Try it:
Only the lines below, from the one with "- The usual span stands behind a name" through the one with "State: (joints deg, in", are to be written out, exactly.

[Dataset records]
-- Opening Marker --
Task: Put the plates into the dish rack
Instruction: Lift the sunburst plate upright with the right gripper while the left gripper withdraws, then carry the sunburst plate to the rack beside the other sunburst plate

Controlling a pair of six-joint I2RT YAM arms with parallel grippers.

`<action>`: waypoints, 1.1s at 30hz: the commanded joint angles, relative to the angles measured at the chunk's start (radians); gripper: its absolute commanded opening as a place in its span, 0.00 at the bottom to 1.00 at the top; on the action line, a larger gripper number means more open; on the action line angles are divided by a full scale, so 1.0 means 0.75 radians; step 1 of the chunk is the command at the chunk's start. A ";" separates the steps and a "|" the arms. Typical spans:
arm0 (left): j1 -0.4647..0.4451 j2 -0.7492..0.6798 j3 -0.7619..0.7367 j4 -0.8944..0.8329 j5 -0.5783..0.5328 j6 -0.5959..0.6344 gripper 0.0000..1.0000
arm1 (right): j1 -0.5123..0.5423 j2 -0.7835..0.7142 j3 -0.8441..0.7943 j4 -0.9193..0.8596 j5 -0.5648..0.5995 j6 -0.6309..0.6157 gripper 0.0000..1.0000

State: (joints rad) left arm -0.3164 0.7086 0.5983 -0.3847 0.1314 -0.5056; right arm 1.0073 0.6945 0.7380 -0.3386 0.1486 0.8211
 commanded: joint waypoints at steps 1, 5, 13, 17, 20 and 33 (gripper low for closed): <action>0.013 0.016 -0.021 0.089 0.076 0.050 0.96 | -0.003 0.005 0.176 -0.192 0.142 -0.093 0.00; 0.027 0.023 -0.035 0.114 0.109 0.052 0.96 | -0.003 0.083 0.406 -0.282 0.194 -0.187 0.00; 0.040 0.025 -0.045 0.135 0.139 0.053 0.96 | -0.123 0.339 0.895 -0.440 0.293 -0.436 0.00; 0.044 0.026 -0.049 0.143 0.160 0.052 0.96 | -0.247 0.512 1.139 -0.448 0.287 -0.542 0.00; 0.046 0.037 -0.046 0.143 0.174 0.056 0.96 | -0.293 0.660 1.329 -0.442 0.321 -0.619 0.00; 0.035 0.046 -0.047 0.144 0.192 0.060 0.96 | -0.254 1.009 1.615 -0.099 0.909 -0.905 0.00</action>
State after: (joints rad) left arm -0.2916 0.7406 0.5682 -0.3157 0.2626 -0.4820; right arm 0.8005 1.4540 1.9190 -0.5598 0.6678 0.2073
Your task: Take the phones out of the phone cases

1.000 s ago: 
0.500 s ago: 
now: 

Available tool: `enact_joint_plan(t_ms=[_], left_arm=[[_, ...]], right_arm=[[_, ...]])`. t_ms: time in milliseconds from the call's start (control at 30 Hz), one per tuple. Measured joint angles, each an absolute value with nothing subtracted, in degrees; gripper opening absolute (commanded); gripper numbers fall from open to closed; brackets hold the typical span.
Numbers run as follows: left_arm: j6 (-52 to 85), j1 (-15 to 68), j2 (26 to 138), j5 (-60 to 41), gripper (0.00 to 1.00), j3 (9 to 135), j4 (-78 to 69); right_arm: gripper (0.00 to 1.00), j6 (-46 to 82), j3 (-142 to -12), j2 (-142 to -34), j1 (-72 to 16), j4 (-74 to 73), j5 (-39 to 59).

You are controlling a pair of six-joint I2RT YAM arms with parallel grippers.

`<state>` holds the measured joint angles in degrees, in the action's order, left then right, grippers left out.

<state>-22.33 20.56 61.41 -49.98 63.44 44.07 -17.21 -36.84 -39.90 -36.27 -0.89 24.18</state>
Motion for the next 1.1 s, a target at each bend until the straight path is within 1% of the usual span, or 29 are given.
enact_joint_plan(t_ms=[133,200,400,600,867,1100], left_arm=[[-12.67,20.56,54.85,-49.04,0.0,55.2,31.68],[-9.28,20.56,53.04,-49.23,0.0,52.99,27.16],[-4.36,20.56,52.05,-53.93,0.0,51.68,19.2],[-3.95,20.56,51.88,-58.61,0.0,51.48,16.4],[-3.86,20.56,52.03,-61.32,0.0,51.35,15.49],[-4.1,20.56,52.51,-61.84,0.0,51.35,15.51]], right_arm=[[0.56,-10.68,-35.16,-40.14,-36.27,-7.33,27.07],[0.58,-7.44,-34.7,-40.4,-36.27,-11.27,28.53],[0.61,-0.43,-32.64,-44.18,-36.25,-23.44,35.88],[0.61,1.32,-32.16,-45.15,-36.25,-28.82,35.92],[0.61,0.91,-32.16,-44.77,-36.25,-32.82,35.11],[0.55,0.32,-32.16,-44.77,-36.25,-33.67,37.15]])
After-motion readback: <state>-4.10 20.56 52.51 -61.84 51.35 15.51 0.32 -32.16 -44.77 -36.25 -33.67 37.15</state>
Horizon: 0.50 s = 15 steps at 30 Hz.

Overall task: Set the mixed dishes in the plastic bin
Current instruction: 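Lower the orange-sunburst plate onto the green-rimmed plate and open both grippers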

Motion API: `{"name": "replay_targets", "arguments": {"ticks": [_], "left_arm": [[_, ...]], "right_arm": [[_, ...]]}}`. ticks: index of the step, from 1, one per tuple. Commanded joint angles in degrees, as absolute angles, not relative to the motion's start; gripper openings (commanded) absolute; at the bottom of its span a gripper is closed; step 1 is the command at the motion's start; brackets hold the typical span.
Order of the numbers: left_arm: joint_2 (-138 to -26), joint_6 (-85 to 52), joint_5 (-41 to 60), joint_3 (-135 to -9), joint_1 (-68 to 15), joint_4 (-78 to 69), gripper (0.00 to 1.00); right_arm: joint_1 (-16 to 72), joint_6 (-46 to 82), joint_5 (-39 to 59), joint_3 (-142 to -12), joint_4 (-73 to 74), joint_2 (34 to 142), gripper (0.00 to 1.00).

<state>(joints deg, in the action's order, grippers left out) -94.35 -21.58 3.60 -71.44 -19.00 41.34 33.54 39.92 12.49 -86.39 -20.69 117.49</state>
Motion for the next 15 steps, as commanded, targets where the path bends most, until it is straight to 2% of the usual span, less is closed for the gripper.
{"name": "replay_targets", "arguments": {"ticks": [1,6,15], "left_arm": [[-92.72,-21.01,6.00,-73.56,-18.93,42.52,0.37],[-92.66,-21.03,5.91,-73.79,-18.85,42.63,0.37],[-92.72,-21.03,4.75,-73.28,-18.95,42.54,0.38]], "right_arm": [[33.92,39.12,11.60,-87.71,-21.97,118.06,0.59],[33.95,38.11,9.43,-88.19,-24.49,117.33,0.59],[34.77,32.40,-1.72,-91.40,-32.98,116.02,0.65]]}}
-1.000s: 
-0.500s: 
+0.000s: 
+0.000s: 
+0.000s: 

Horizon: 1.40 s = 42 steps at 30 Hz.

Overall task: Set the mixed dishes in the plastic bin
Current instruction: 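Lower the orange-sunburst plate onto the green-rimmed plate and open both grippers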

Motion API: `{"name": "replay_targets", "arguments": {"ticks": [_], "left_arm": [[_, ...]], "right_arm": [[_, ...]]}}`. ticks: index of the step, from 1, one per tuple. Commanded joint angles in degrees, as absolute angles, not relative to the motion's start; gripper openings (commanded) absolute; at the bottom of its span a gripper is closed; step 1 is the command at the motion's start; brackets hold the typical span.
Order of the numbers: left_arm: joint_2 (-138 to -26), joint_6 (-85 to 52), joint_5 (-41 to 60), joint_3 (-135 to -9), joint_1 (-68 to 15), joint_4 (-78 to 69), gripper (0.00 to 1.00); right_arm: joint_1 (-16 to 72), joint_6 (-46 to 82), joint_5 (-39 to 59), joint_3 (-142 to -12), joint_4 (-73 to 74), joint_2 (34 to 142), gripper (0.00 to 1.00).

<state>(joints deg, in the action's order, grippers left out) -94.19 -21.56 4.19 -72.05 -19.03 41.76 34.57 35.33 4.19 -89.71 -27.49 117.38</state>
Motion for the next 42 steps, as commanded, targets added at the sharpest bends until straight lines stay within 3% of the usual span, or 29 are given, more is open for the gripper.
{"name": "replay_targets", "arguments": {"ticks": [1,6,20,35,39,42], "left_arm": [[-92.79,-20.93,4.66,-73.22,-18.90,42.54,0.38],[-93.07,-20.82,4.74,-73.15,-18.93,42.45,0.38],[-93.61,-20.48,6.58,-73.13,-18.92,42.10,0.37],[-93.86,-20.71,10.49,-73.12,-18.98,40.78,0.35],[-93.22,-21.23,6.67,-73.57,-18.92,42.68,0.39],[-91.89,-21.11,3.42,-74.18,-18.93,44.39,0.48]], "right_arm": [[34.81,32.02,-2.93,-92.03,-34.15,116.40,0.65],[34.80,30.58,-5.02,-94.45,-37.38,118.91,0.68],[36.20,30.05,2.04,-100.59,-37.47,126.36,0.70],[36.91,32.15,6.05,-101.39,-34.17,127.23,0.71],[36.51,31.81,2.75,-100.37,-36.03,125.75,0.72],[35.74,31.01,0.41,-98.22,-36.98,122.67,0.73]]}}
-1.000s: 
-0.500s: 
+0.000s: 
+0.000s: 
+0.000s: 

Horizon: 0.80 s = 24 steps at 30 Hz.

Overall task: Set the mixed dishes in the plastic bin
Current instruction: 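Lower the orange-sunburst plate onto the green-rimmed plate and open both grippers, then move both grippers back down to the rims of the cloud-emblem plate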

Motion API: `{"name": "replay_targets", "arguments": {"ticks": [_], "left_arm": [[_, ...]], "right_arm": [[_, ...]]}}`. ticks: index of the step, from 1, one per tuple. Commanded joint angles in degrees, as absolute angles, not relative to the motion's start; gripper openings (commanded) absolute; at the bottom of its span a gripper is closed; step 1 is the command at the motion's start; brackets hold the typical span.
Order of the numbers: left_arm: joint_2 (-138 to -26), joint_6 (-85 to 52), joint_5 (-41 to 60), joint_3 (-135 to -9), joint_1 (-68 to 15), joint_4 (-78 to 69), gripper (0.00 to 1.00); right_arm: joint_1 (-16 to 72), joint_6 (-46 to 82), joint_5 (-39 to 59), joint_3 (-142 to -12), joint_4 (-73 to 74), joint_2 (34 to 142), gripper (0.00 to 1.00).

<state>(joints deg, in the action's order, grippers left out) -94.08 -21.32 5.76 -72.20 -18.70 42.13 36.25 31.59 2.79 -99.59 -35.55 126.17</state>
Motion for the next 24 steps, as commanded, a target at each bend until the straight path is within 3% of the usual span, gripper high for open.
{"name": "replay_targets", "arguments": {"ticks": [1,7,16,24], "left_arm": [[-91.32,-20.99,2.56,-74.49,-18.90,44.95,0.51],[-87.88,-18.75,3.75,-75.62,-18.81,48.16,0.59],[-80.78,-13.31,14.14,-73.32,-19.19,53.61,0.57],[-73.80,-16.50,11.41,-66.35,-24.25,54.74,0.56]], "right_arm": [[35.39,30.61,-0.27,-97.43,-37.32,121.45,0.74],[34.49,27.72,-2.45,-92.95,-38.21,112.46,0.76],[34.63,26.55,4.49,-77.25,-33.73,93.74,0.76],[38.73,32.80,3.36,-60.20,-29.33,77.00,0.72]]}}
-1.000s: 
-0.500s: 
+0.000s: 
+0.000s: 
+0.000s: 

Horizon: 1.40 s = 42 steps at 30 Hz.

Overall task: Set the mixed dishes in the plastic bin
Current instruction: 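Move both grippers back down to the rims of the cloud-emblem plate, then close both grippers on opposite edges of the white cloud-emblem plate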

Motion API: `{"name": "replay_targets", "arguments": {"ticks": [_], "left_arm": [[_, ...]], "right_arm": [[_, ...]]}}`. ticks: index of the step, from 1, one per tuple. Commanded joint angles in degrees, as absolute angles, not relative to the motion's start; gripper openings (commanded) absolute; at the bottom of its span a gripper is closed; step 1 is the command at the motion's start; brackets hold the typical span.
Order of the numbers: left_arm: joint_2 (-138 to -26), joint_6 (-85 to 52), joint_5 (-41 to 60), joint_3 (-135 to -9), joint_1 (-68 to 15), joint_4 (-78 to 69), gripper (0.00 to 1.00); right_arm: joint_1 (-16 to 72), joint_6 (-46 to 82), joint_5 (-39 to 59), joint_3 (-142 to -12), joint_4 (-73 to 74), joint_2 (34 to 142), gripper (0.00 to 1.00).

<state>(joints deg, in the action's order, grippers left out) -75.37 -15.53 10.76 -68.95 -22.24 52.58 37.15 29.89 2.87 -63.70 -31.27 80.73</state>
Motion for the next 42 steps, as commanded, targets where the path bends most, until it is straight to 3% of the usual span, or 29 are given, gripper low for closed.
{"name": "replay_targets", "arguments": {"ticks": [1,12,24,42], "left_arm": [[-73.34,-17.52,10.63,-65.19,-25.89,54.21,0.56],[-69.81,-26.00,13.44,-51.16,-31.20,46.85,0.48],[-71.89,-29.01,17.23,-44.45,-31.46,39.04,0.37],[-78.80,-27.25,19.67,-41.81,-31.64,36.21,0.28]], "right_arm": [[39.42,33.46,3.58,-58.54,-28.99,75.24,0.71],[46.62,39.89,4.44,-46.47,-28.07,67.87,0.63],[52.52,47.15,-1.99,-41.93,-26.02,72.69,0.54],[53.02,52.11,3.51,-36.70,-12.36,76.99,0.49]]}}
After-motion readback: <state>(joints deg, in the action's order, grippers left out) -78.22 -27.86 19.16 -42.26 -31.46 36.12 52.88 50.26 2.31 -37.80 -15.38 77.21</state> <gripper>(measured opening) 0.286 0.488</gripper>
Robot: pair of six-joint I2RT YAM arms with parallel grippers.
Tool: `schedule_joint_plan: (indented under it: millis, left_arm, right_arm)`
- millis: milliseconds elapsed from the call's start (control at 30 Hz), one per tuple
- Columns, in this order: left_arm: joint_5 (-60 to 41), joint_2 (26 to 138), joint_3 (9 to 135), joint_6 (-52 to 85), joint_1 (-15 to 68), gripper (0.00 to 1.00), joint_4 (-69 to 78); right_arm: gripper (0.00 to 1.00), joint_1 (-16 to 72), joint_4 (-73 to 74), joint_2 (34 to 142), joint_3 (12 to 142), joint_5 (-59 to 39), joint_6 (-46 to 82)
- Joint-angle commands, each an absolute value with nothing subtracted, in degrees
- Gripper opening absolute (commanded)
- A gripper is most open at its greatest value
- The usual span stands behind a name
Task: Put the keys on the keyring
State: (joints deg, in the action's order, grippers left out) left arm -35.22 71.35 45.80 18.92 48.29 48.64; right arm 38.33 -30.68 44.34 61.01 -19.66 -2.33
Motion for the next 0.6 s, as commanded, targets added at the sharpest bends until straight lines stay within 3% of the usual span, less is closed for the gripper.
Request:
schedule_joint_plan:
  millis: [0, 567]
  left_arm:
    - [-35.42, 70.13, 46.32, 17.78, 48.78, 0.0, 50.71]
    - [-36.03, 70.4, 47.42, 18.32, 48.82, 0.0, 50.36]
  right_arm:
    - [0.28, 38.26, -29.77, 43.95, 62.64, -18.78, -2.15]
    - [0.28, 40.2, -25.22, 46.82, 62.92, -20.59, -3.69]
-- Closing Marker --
Response:
- The usual span stands behind a name
Task: Put the keys on the keyring
State: (joints deg, in the action's order, grippers left out) left arm -35.22 71.35 45.80 18.92 48.29 48.64; right arm 38.33 -30.68 44.34 61.01 -19.66 -2.33

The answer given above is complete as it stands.